Tianjin Key Laboratory of Molecular Optoelectronic Sciences, Department of Chemistry, School of Science, Tianjin University, Tianjin, 300072, P. R. China.
Yangtze Delta Region Institute (Huzhou), School of Physics, University of Electronic Science and Technology of China, Huzhou, 313001, P. R. China.
Small. 2022 Aug;18(33):e2203269. doi: 10.1002/smll.202203269. Epub 2022 Jul 24.
Persistent organic pollutants (POPs) have a huge impact on human health due to their high toxicity and non-degradability. It is still of great difficulty to develop highly efficient catalysts toward the degradation of POPs. Herein, it is reported that regulating electronic structure of quasi-single atomic ferric iron (Fe(III)) in the VO support through the electronic metal-support interaction (EMSI) is a versatile strategy to enhance the catalytic activity. Activated Fe(III) can react with peroxydisulfate (PDS) to produce both radicals and high-valent iron (HVFe) simultaneously for the efficient and fast degradation of POPs. Density functional theory (DFT) calculations prove that the influence of EMSI promotes the electrons on Fe(III) 3d-bond center moving close to the Fermi level, facilitating the charge transfer from Fe(III) to the adsorbate. Through the control experiments, both the radical path by PDS and the HVFe path aroused by the EMSI are confirmed in the POP degradation process. Consequently, the Fe/VO catalyst exhibits record-breaking catalytic activity with the k-value as high as 56.7, 43.3 µmol s g for p-chlorophenol and 2,4-dichlorophenol degradation, respectively.

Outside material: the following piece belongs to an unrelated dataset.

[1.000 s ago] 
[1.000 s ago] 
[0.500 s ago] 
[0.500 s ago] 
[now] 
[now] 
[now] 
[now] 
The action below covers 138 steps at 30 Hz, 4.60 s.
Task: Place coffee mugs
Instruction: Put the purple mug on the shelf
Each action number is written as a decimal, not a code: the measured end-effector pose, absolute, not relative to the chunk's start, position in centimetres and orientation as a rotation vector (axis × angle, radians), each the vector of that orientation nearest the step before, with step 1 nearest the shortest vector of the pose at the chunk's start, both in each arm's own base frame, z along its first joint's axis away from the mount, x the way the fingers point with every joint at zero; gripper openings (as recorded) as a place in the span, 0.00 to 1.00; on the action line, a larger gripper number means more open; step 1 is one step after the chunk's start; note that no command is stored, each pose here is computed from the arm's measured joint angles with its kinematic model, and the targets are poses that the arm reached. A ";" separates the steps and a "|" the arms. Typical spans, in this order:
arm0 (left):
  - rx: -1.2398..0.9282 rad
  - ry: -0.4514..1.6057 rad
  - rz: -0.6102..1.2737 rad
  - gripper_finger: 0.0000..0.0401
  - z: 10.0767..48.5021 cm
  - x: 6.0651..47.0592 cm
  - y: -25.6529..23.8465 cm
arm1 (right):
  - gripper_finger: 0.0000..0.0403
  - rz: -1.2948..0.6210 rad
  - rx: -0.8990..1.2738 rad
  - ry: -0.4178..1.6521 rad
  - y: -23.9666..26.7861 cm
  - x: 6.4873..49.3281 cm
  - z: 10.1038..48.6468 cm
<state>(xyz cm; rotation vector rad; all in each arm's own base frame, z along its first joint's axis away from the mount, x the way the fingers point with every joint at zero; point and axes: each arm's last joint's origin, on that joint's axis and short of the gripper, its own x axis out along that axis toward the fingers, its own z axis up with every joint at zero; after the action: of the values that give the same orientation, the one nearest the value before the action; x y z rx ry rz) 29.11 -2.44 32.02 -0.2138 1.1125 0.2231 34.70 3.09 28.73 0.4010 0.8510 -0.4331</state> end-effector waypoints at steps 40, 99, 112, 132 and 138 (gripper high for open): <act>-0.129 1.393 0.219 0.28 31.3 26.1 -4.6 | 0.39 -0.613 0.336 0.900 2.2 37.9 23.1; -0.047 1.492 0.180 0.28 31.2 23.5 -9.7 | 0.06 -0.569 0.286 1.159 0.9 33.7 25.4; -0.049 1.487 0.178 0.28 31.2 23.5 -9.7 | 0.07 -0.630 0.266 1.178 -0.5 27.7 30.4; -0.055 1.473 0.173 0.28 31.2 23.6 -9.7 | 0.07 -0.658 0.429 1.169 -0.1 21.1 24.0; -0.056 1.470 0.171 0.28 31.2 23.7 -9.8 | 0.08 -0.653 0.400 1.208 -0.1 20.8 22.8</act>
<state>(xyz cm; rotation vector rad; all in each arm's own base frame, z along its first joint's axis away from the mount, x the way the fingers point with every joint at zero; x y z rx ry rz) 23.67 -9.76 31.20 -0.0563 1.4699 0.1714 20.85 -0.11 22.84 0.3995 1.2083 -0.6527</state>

持久性有机污染物(POPs)由于其高毒性和不可降解性,对人类健康有巨大影响。开发高效催化剂来降解 POPs 仍然具有很大的难度。本文报道了通过电子金属-载体相互作用(EMSI)调节 VO 载体中类单原子铁(Fe(III))的电子结构,是增强催化活性的一种通用策略。活化的 Fe(III) 可以与过二硫酸盐(PDS)反应,同时产生自由基和高价铁(HVFe),从而高效快速地降解 POPs。密度泛函理论(DFT)计算证明,EMSI 的影响促进了 Fe(III) 3d 键中心上的电子向费米能级移动,促进了 Fe(III) 向吸附物的电荷转移。通过控制实验,在 POP 降解过程中证实了由 PDS 引起的自由基途径和由 EMSI 引起的 HVFe 途径。因此,Fe/VO 催化剂表现出创纪录的催化活性,其 k 值分别高达 56.7、43.3 µmol s g 用于降解对氯苯酚和 2,4-二氯苯酚。